Why is High Availability and Disaster Recovery (HA/DR) strategies required?
With a growing business comes more customers, more revenue (great!!!), and more expectations from customers for the core business to be up and running at all times. This is where DBAs focus on the High Availability and Disaster Recovery strategies to ensure that the backend DBs are always up and running.
Very common things that the DBAs will focus on are – how do I minimize downtime (RTO) and how do I minimize data loss (RPO) in case of planned (such as patching) or unplanned issues – or in other terms how do I improve my availability SLA? The DBAs have to define the availability SLA of the applications and close on the business requirements. Followed by choosing, implementing and monitoring the right HA/DR solution that meets their requirements.
With SQL Server 2012 we have built two new solutions: AlwaysOn Availability Groups, and AlwaysOn Failover Cluster instance.
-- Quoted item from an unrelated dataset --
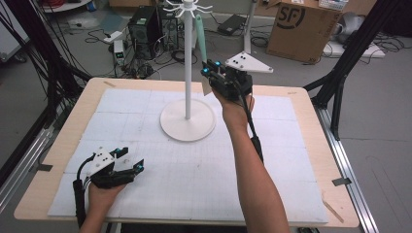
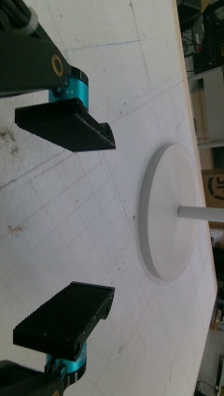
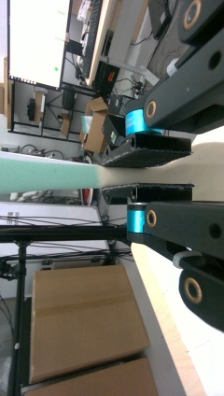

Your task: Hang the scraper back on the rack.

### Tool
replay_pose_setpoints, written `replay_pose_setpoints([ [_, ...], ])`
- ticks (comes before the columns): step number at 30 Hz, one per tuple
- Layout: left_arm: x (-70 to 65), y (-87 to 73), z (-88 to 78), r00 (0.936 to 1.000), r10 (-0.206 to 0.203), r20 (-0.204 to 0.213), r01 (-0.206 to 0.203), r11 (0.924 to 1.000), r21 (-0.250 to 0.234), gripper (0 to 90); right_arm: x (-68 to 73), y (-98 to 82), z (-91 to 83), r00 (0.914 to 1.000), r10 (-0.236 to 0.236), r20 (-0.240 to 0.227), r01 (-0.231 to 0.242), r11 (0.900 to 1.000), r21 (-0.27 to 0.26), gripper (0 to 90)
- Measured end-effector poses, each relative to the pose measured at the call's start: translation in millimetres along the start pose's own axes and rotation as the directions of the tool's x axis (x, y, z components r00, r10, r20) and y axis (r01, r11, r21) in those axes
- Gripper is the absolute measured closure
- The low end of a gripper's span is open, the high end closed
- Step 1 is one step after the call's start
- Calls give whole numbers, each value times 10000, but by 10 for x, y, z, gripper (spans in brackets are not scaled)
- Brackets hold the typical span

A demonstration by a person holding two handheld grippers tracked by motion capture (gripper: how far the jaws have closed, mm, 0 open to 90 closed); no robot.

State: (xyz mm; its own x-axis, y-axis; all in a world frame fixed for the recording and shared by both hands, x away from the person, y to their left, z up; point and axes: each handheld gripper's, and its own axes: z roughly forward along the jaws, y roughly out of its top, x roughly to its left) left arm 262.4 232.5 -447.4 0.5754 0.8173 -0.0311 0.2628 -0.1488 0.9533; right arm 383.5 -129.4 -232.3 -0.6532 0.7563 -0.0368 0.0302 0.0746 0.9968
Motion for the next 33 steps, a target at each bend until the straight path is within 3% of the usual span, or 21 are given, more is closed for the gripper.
replay_pose_setpoints([
  [3,-2,0,1,10000,-4,-2,4,10000,-6,249,9,1,9,9998,-176,19,176,9998,49,805],
  [33,1,0,-2,10000,27,21,-27,10000,28,248,3,21,97,9998,-96,162,91,9996,271,805],
])
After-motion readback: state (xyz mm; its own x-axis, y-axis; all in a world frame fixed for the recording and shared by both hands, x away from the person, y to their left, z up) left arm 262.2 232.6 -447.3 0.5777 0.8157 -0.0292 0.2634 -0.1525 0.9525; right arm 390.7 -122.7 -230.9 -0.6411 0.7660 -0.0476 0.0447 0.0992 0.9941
AlwaysOn Availability Groups is conceptually similar to database mirroring and log shipping where we (SQL Server technology) move physical logs between non-shared disks across different nodes (or machines). AlwaysOn Failover Cluster Instances is a lot of enhancements and investments that we have done to the existing SQL Server Failover Cluster Instance solutions which uses shared disk.
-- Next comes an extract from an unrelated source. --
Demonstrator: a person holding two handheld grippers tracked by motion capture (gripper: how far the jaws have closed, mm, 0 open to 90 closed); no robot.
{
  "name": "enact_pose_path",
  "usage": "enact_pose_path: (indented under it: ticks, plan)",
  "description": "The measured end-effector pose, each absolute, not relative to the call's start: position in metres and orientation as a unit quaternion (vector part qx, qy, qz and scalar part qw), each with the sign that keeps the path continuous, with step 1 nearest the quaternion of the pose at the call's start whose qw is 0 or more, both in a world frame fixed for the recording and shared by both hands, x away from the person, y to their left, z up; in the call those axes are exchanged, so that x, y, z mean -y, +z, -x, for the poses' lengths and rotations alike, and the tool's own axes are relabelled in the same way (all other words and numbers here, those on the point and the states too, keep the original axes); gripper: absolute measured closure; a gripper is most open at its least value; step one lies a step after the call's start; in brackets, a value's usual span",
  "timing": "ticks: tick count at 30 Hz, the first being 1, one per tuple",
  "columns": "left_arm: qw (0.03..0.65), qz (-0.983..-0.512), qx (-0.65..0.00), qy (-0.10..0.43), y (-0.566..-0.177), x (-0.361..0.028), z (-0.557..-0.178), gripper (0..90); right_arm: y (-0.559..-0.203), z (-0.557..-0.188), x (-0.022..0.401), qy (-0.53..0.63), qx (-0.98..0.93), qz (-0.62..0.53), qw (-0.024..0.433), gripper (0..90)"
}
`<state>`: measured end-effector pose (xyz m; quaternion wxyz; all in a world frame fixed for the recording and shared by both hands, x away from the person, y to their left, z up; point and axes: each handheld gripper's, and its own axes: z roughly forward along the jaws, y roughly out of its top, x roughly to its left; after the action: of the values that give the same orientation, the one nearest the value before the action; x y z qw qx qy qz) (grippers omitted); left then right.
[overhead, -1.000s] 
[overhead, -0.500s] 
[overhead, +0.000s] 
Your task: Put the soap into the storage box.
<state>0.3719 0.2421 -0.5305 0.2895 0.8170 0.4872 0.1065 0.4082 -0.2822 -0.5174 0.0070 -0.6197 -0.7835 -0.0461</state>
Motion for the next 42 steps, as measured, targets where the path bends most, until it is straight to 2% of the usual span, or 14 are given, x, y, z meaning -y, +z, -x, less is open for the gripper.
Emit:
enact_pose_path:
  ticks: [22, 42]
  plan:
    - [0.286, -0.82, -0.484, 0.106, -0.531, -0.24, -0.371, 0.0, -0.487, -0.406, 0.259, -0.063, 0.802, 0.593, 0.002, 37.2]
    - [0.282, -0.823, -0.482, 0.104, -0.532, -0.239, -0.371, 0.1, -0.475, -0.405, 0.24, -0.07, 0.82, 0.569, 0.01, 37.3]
There is a whole heap of new features that we have built in the AlwaysOn Availability Group (AG) solution. Such as if your application depends on multiple DBs, you can add all the DBs to a single Availability Group (AG) and failover all of them as a single unit. Say you currently have only high availability with 2 nodes (or replicas in AG) at a single local site or datacenter, however your business is growing and you have a business requirement to protect against disasters to your local site. You can add additional nodes to your AG at a Disaster Recovery site using the multiple secondaries feature of AlwaysOn AG. You can have up to 4 secondaries for a primary (i.e. 5 nodes in your AG). Now say your site is being used even more than expected, and your primary server is running 2 components to your application: a read-write and a read-only reporting component. With AlwaysOn AG’s Active Secondaries feature, you can move your read-only reporting component (application) to any of the secondaries. You can also move certain operations such as backups to your secondaries. We have also done a lot of work in improving failover time, more support for online operations, support for windows server core which requires less patching, better error detection mechanisms and many other features that you can see in the video and link below to get a better idea of the solution. We have also made a lot of investments in the tools for configuring, managing and easily monitoring the AlwaysOn AG.
This has definitely been one of the fun, exciting, complex, challenging (talk about distributed systems
), large and high impact projects that I have worked on at Microsoft. I am very excited that this is en-route to be released with SQL Server 2012.